Poetry of the Revolution: Marx, Manifestos, and the Avant-Gardes
Puchner, Martin. Poetry of the Revolution: Marx, Manifestos, and the Avant-Gardes. Princeton, NJ: Princeton University Press, 2006.
Puchner’s critical study examines the manner in which Marxism, the manifesto as a genre, and the avant-garde art movements of the twentieth-century operate in conjunction with one another. In addition to claiming that Marx and Engles' Communist Manifesto was the first “proper” manifesto, and subsequently, the template for all future manifestos, Puchner also forwards the argument that Marx realized that “it is their [manifesto’s] form, not their particular complaints and demands, that articulates most succinctly the desires and hopes” (2). One of the key, conceptual touchstones for Puchner’s study is the manner in which manifestos enact both Austin’s theory of performativity, as well as theatricality. To this extent, the author believes that, traditionally, “speech acts” must battle and conquer the threat of theatricality in order to become speech acts”; but manifestos, being inherently theatrical in nature, “speech acts occur in an unauthorized and unauthorizing context.” As such, the language therein “tries to exorcise its own theatricality by borrowing from an authority it will obtain in the future” (25). After his introduction, Puchner systematically demonstrates how the “art manifesto had split off from the main branch of political manifesto” (69) with the advent of the Futurist movment. Yet, the split was not absolute, as evidenced by Marinetti’s ties with the Fascist Party in Italy. Puchner then narrates the art manifesto’s history and its ties with the avant-garde from Vorticism to Dada, Surrealism, and the “neo-avant-garde” movement of the Sixities. Within each section, Puchner articulates both the similarities and differences between the individual movements and the ways in which they each employed the manifesto genre for their own ends.

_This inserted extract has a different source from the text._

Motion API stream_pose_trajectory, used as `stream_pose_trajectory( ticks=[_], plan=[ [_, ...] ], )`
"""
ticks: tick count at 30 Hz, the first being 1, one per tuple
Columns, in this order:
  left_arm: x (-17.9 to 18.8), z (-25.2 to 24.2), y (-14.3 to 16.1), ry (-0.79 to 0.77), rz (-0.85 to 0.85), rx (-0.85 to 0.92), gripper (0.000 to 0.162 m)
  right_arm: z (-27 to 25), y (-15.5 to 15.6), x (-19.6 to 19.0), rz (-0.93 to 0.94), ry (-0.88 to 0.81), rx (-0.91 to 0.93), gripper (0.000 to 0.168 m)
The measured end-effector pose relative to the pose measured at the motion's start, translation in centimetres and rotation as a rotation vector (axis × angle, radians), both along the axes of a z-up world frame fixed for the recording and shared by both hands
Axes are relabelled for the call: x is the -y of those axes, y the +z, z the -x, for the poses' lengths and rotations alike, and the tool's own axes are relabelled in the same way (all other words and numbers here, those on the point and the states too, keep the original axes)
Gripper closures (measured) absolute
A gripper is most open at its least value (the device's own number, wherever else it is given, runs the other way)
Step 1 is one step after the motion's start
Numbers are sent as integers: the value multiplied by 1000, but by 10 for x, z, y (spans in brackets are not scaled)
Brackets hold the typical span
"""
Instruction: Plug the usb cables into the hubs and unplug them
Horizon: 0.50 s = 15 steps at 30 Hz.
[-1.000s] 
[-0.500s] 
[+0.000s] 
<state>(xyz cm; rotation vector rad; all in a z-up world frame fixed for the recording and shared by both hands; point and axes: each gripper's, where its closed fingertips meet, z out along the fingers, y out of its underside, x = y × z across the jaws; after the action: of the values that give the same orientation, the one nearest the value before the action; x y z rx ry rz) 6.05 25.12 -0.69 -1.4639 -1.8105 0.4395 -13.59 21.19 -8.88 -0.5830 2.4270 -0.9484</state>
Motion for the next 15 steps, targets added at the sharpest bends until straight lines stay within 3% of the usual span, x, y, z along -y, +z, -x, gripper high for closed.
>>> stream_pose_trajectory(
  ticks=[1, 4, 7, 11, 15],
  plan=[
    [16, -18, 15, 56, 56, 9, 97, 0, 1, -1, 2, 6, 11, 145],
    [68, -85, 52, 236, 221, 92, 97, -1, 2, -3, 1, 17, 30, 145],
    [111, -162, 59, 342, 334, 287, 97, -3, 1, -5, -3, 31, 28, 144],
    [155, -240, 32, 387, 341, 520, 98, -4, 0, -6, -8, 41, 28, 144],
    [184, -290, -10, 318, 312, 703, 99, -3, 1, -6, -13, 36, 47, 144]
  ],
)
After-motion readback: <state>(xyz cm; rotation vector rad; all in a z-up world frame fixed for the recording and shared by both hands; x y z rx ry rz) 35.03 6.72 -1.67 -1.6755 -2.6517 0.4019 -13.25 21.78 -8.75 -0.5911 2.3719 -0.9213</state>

The study concludes with Puchner challenging writers such as Burger and Perry Anderson who believe that the avant-garde and their corresponding manifestos are either “dead” or historically specific to the early twentieth-century; while he does disagree with these other thinkers, Puchner does vocalize concern that “the poetry of the revolution has been co-opted by the poetry of capitalism, a capitalism so rampant that it leaves no place from which to launch a manifesto that would be unattained by it” (243). In the end, the author calls for “a new, instrumentalist manifesto” (262) that relies upon “repetition and replacement” (261).